Abstract

Circulation in the Gulf of Mexico (GOM) is dominated by mesoscale features that include the Loop Current (LC), Loop Current Rings (LCRs), and smaller frontal eddies. During May–June 2010, while oil was still flowing from the Macondo well following the Deepwater Horizon (DWH) platform explosion on April 20, 2010, drifter trajectories, satellite observations, and numerical simulations indicated a potential for direct connectivity between the northern Gulf and the Florida Straits via the LC system. This pathway could have potentially entrained particles, including northern GOM contaminants related to the oil spill, carrying them directly towards the coastal ecosystems of south Florida and northern Cuba.

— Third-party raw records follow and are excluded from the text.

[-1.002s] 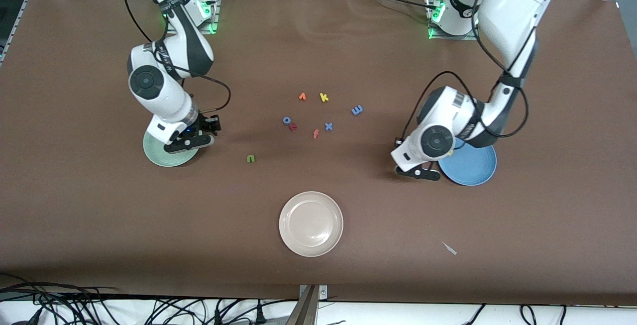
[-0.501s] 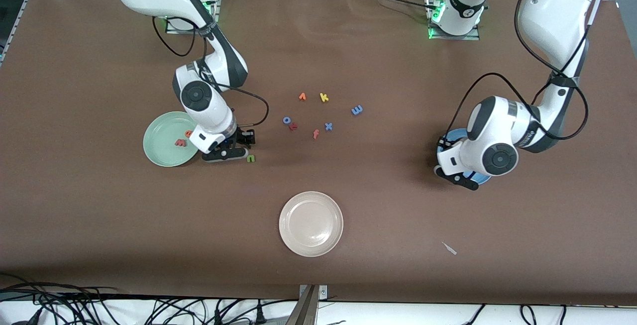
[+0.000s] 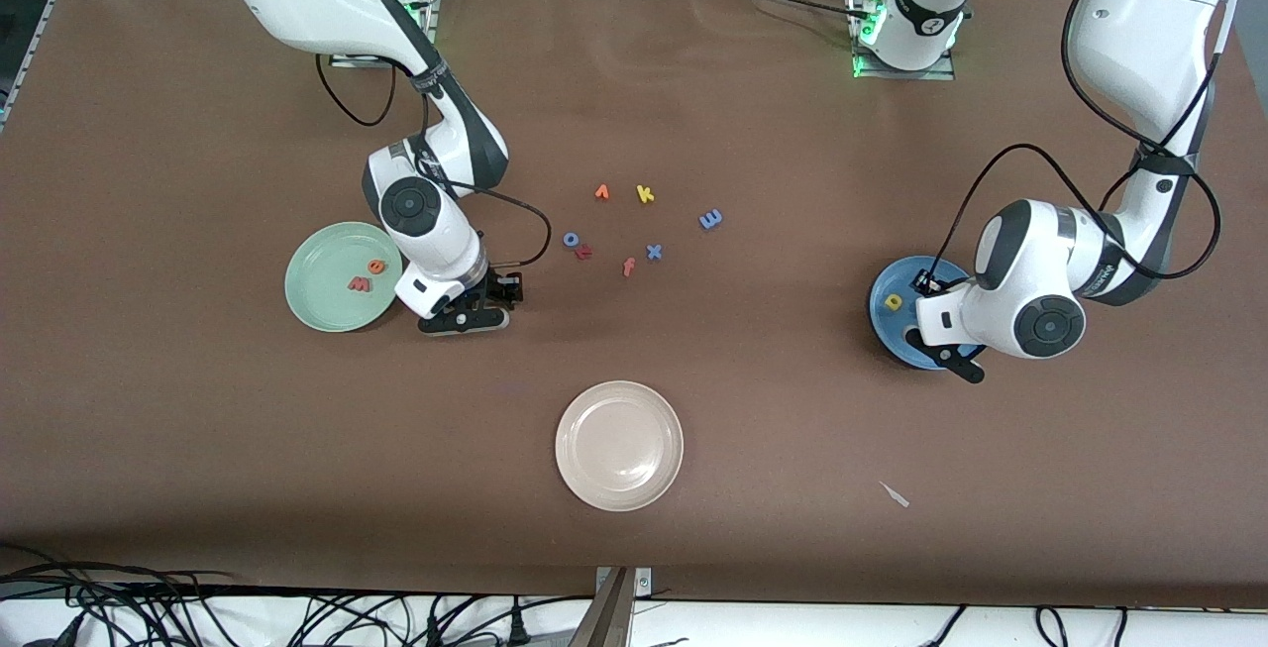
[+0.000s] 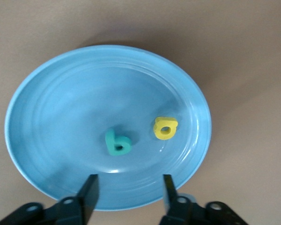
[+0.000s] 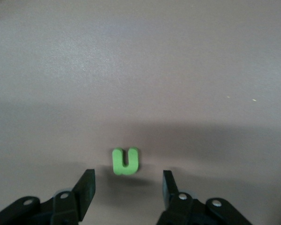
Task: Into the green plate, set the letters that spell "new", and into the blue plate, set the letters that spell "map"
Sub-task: 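Grasp the u with the right gripper while the left gripper reaches the m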
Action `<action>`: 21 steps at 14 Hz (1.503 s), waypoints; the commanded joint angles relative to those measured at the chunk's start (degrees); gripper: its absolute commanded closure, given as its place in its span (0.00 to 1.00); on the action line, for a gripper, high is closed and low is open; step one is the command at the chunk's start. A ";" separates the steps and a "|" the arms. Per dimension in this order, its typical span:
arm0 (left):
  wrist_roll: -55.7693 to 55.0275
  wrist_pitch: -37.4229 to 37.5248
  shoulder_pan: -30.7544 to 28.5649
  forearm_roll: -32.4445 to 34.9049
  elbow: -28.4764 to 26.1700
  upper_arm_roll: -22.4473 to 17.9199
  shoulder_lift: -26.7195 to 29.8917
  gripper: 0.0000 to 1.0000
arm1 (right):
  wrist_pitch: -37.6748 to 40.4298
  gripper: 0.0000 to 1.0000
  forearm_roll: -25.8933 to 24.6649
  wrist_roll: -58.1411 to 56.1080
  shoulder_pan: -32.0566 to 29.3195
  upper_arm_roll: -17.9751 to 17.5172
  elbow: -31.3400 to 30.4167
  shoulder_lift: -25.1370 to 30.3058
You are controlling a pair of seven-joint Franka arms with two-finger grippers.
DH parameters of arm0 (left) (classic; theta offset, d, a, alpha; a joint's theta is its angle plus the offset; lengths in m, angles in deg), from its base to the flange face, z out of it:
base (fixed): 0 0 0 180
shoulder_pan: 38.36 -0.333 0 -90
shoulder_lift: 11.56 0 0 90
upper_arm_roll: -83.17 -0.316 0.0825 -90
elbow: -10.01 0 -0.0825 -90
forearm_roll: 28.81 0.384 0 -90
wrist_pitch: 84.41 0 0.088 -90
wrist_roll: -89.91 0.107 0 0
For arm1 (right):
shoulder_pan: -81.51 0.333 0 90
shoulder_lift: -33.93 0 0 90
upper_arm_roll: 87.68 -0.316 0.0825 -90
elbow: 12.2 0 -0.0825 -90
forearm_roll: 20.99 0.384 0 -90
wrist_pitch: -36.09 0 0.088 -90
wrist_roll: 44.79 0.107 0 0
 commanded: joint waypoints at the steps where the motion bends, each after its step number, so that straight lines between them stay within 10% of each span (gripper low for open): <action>1: -3.53 0.51 0.84 -0.74 -0.31 1.21 1.09 0.00 | -0.92 0.34 0.45 0.65 1.00 0.24 1.50 -1.82; 10: -42.45 -16.42 0.40 -6.38 -19.70 16.93 10.13 0.00 | -1.53 0.85 -0.43 1.27 1.01 0.42 1.41 -2.17; 21: -79.21 -30.60 8.92 -3.24 -24.13 22.93 7.00 0.00 | 22.72 0.87 -0.52 -19.10 0.30 10.07 -1.38 11.87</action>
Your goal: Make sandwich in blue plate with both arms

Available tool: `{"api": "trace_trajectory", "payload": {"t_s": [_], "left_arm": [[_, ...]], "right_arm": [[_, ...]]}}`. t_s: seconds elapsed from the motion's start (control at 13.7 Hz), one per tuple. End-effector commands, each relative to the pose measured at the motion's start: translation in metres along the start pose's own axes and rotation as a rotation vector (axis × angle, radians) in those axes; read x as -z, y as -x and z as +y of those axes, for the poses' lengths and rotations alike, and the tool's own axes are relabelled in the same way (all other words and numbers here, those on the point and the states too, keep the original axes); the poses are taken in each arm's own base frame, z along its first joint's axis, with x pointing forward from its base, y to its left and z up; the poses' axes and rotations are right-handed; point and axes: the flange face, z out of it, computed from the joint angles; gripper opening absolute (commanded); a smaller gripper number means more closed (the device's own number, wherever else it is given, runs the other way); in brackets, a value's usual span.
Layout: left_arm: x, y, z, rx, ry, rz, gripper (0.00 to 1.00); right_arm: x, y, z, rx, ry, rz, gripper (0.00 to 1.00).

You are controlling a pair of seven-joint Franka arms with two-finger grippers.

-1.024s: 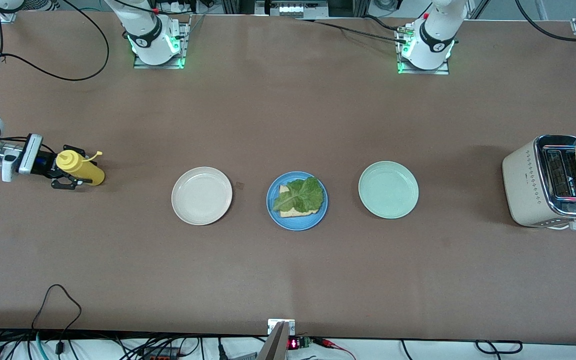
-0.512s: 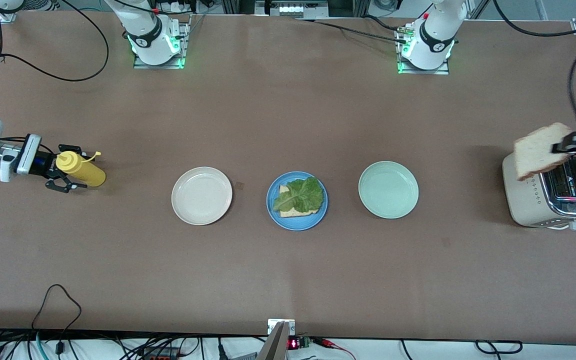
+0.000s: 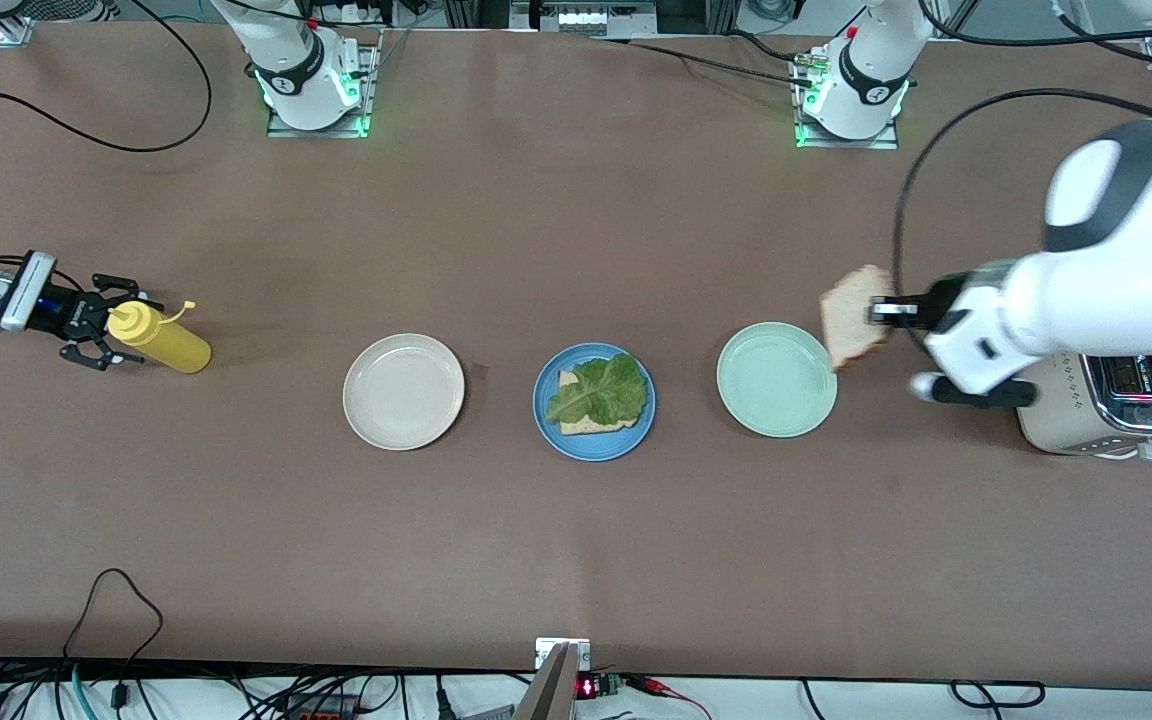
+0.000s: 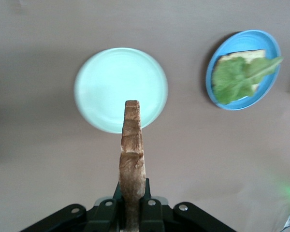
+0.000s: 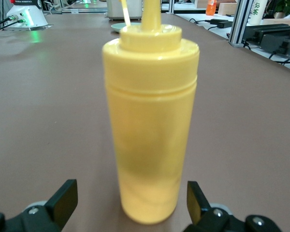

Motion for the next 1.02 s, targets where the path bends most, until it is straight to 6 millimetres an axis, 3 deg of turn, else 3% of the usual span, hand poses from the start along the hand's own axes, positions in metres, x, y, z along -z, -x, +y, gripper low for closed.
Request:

To assess this connectivity, and to evaluate the potential oil impacts on economically important GOM fisheries, an interdisciplinary shipboard survey was conducted in the eastern Gulf during July 2010. Analysis of the resulting hydrographic data confirmed that: (1) by July 2010 a large LCR had become separated from the main LC by a cyclonic eddy resulting in the loss of a direct transport mechanism from the northern GOM to the Florida Straits, leaving only indirect pathways available to potential contaminants; and (2) with the exception of four hydrographic stations occupied within 84km of the wellhead, no evidence of oil was found during the survey on the surface or within the water column. These results corroborated analysis of satellite altimetry observations of the GOM surface circulation and verified official surface oil coverage forecasts where they intersected with the survey track. This cruise sampled the LC, LCR, and frontal eddies to a depth of 2000m, with the results suggesting that any oil entrained by circulation features in prior months had either been weathered, consumed by bacteria, dispersed to undetectable levels, or was only present in unsurveyed areas. The assembled subsurface measurements represent one of only a few data sets collected across the dominant GOM mesoscale circulation features at a time when there was great concern about the potential long-range spreading of DWH related contaminants. Direct observations such as these are critical for the assessment of particle trajectory and circulation models utilized during the spill, and for the improvement of future numerical forecast products.